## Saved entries
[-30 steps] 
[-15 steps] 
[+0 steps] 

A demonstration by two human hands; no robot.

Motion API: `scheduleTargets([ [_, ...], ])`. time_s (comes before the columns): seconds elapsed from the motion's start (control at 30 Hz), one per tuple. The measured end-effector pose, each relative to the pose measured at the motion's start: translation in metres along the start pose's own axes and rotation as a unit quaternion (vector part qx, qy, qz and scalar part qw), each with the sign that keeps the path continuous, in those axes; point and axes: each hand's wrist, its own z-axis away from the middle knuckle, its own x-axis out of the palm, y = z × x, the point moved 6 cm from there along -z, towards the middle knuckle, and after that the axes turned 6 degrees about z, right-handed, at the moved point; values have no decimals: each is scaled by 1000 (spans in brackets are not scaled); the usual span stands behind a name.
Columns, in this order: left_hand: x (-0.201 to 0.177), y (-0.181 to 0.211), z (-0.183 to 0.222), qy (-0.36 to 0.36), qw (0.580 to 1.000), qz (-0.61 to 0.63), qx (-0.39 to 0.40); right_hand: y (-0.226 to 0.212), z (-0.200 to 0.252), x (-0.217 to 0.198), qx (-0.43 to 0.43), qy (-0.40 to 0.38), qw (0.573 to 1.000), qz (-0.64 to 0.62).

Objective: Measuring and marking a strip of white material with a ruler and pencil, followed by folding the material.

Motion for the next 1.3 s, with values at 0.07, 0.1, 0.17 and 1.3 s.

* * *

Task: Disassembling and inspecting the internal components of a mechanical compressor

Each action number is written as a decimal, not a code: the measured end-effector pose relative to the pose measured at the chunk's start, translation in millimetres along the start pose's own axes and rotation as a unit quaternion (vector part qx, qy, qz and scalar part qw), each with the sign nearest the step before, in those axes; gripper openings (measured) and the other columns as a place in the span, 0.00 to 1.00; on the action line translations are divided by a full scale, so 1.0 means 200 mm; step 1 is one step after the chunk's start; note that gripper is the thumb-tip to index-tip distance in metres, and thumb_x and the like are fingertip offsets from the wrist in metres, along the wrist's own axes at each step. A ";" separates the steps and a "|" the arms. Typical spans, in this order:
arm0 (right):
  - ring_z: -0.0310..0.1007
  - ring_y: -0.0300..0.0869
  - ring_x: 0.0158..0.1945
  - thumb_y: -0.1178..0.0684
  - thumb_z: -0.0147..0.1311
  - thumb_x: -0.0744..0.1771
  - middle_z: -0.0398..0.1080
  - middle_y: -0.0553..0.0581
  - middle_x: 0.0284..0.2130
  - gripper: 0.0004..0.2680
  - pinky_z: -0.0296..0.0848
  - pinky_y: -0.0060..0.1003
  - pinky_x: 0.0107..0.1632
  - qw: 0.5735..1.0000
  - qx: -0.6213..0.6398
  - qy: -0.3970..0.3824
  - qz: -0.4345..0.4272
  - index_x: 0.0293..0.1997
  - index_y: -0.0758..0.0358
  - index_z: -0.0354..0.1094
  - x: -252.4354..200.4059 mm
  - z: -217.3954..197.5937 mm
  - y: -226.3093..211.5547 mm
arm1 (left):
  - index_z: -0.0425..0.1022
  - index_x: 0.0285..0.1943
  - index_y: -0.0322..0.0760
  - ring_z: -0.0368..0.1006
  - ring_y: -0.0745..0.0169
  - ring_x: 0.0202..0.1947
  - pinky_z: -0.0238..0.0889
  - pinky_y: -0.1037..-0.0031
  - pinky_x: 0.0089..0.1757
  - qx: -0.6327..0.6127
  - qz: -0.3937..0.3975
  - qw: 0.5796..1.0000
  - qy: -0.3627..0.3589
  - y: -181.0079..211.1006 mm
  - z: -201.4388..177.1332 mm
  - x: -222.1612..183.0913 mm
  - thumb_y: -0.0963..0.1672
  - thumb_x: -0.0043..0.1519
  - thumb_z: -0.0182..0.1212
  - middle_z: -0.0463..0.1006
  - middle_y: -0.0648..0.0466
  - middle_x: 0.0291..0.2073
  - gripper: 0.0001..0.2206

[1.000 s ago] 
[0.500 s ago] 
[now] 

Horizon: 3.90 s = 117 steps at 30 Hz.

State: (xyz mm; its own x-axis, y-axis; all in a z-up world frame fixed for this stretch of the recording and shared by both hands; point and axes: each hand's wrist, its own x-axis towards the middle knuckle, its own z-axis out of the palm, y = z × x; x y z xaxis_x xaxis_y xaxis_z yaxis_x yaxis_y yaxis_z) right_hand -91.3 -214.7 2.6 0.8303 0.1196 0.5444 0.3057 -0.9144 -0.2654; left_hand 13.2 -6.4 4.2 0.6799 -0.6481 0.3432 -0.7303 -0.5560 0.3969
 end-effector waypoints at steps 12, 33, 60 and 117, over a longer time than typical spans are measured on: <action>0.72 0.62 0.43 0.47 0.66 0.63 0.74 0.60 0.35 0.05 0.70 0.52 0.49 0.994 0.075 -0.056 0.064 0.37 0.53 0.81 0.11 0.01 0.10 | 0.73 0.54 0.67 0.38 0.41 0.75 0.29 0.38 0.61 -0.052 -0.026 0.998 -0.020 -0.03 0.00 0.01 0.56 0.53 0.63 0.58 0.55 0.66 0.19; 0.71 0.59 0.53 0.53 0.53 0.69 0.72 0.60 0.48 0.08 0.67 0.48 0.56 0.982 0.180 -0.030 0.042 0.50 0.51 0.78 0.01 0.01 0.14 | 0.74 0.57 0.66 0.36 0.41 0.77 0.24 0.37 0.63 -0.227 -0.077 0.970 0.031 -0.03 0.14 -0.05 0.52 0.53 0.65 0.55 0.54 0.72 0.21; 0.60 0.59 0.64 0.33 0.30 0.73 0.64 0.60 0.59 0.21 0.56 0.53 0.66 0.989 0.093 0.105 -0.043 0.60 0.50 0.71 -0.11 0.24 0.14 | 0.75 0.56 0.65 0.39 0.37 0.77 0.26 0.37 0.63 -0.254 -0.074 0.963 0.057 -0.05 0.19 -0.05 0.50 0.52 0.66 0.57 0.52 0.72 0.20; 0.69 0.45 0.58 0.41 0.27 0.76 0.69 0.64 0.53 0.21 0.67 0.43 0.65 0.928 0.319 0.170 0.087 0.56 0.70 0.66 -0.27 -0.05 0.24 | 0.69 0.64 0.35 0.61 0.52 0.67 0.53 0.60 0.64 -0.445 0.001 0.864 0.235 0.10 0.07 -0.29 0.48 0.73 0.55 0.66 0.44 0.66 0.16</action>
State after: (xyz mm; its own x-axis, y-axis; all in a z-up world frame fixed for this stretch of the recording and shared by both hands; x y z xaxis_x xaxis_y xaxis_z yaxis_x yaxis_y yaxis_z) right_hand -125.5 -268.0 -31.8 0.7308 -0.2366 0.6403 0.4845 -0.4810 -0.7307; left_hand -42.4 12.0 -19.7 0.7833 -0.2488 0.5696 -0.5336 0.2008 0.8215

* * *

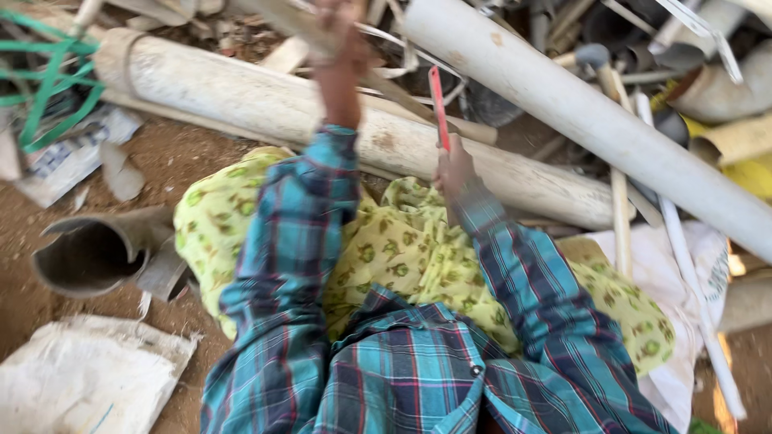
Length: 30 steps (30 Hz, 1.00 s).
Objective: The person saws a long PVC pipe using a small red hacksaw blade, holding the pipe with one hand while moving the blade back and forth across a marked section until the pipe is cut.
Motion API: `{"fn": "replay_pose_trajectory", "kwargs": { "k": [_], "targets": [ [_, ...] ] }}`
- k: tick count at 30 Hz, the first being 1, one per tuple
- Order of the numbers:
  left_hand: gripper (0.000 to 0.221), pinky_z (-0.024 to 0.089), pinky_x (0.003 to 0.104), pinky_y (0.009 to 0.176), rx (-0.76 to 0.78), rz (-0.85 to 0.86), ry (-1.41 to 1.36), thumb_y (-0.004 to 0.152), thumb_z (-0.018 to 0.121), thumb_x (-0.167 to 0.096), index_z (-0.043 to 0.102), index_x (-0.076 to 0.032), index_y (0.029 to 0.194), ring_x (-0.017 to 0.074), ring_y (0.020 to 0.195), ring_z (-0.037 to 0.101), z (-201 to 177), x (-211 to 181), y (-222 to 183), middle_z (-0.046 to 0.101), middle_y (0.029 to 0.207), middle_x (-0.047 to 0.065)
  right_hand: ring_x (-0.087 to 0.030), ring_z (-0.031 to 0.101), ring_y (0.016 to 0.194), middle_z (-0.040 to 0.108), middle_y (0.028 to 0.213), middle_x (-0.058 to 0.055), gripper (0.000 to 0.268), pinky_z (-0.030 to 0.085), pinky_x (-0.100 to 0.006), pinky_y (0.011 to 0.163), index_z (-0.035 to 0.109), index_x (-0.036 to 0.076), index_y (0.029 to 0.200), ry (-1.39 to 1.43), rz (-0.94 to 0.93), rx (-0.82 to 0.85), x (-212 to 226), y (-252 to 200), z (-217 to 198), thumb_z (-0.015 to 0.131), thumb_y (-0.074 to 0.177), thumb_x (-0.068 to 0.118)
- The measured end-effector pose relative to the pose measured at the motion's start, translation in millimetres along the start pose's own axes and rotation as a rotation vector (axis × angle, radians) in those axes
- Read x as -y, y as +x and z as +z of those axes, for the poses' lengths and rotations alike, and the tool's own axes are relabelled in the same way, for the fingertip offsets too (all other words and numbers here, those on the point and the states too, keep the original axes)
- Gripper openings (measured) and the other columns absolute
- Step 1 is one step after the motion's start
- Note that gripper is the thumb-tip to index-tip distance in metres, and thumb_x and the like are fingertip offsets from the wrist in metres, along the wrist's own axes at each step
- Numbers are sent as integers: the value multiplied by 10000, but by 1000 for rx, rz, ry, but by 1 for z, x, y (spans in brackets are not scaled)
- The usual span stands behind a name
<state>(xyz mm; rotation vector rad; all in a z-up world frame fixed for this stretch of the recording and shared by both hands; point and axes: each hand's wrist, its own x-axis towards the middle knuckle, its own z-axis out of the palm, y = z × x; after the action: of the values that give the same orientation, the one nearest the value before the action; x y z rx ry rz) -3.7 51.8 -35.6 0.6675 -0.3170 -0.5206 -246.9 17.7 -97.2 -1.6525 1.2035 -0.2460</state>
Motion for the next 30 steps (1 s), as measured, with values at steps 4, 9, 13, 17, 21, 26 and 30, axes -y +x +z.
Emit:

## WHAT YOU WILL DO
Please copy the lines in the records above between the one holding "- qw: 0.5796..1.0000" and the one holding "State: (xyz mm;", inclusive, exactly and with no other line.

## ANSWER TO THE EXERCISE
  - qw: 0.5796..1.0000
  - qy: -0.3627..0.3589
  - y: -181.0079..211.1006 mm
  - z: -201.4388..177.1332 mm
  - x: -222.1612..183.0913 mm
  - thumb_y: -0.0963..0.1672
  - thumb_x: -0.0043..0.1519
  - thumb_z: -0.0182..0.1212
  - middle_z: -0.0463..0.1006
  - middle_y: -0.0648..0.0466
  - middle_x: 0.0291..0.2073
  - gripper: 0.0001..0.2206

[1.000 s ago] 
[0.500 s ago] 
[now] 

Horizon: 3.90 s = 117 steps at 30 Hz.

State: (xyz mm; its own x-axis, y-axis; all in a z-up world frame fixed for this stretch of the recording and shared by both hands; point and axes: each hand's wrist, its own x-axis towards the middle knuckle, its own z-axis out of the palm, y = z × x; x y z xaxis_x xaxis_y xaxis_z yaxis_x yaxis_y yaxis_z) right_hand -91.3 -214.7 2.6 0.8303 0.1196 0.5444 0.3057 -0.9144 -0.2654; left_hand 13.2 -6.4 4.2 0.6799 -0.6481 0.3432 -0.7303 -0.5560 0.3969

Nothing further remains in this exercise.